I’m just really tired. The truth is this has been a difficult half-year.  Since January there have been a parade of health concerns and unanticipated stresses in our lives.  I’ve struggled to sleep and we all know that makes everything more difficult. Everything is fine.  Yes.  Everything is fine.  But it’s felt like a slog, more than any other year I can recall.

There is still so much beauty.  I see it every day (which you can see on Instagram).  I hear poetry and quotes in my head on a daily basis, too, and they remind me powerfully of how extraordinary and rich my every day life is.  These observations buoy me; I described them in aggregate once as a sense of sturdy joy, and that’s what they are.  I bob on these swells of awareness every day.  What I’ve learned is that this can be true and I can still feel not-great.  I try not to complain, and I’m aware how miniscule my concerns are in the grand scheme of things, but the truth is I’m really worn out.  This has been a challenging 6 months.

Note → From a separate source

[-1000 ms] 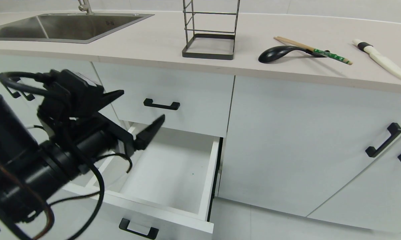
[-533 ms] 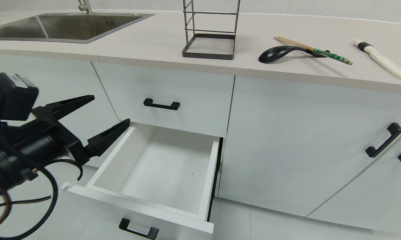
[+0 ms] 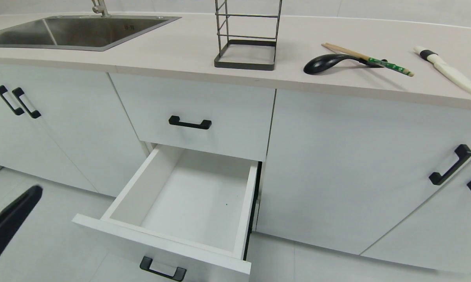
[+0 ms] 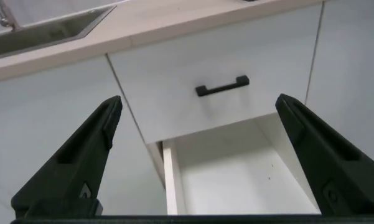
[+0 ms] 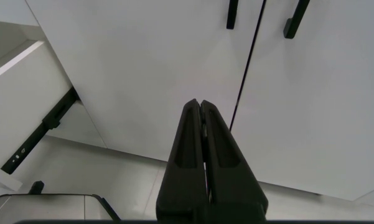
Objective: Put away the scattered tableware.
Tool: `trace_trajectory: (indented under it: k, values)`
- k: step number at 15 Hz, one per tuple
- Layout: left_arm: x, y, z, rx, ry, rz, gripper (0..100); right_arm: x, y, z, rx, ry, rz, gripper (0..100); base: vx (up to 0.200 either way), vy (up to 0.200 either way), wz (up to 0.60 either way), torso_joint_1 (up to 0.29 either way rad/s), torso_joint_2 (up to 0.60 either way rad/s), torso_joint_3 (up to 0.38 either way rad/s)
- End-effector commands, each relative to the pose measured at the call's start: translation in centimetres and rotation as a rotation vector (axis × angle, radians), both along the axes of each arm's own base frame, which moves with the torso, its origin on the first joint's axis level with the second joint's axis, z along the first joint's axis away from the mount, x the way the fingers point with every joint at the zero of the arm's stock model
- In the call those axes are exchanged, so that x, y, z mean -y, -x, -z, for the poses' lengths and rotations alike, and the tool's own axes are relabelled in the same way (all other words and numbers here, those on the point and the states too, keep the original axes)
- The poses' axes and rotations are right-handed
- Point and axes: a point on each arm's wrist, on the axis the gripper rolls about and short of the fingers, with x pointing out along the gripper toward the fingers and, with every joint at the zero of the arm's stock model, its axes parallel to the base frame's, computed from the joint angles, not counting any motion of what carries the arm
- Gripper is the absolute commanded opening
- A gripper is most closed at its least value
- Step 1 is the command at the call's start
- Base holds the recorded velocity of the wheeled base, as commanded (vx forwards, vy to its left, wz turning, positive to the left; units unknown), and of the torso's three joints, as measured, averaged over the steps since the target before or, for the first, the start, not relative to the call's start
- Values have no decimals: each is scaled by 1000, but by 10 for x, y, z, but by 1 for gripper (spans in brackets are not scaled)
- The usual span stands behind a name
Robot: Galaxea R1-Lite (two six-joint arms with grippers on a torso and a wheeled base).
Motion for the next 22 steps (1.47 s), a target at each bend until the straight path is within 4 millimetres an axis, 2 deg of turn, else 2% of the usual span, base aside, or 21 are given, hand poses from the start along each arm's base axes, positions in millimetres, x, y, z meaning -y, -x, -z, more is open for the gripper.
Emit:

And yet it is just life, isn’t it?  All of this.  The obstacles and the difficult days, the tiredness and the bickering children and all the ways adult life has wound more circuitously than we’d imagined.  This is life itself, and if I know one thing it’s that waiting for the challenging stuff to be over is the ticket to wasting your days.  These obstacles are life.  And as long as I can see the beauty, and bury my nose in the hydrangeas, and gasp out loud at a sunset, well, then I think I’m still doing fine.  I read my friend Tara Sophia Mohr’s post yesterday with a deep, settling feeling of recognition, identification, and thank-goodness-me-too.  This incarnation is not for the faint of heart.  No.  No, it is not.

Still, I wish a few days of ease, a few nights of sound sleep, some rest and peace.  That’s what I hope for now.  Today is the first day of the second half of 2015, and I’m ready.